TASK PROMPT -> Filter the listing and keep only the lines with the word "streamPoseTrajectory".

SOURCE MATERIAL ->
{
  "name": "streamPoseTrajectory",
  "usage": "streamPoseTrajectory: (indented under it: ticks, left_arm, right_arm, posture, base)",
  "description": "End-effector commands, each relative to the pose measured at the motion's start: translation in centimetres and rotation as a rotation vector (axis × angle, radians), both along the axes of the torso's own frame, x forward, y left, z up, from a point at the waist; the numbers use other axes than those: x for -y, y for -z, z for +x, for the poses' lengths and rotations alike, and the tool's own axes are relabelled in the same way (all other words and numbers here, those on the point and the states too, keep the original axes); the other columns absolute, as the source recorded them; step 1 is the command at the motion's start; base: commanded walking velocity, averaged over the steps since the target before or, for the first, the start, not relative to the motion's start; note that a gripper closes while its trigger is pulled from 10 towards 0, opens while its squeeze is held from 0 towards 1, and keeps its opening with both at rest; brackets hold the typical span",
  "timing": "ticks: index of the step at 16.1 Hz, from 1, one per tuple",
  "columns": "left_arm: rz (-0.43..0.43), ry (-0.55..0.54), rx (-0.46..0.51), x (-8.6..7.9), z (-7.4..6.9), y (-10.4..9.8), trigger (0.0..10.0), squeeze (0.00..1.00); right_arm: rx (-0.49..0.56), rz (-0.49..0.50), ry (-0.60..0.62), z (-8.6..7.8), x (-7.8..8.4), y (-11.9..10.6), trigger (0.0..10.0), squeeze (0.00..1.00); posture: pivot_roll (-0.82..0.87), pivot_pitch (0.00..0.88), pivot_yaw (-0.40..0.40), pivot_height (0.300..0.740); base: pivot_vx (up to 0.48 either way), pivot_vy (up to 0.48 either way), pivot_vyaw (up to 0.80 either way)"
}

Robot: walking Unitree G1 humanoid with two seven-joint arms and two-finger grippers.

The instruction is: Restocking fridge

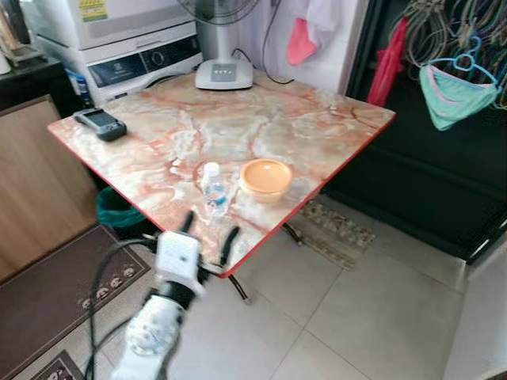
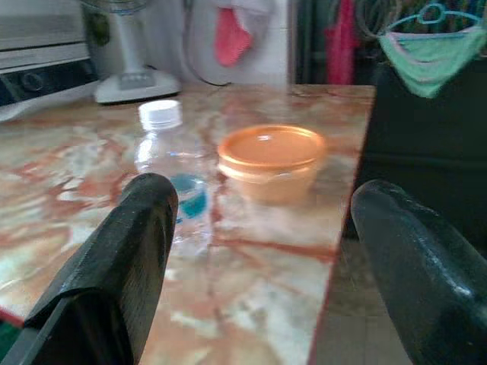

OUTPUT OF THE TASK ->
  "name": "streamPoseTrajectory",
  "usage": "streamPoseTrajectory: (indented under it: ticks, left_arm, right_arm, posture, base)",

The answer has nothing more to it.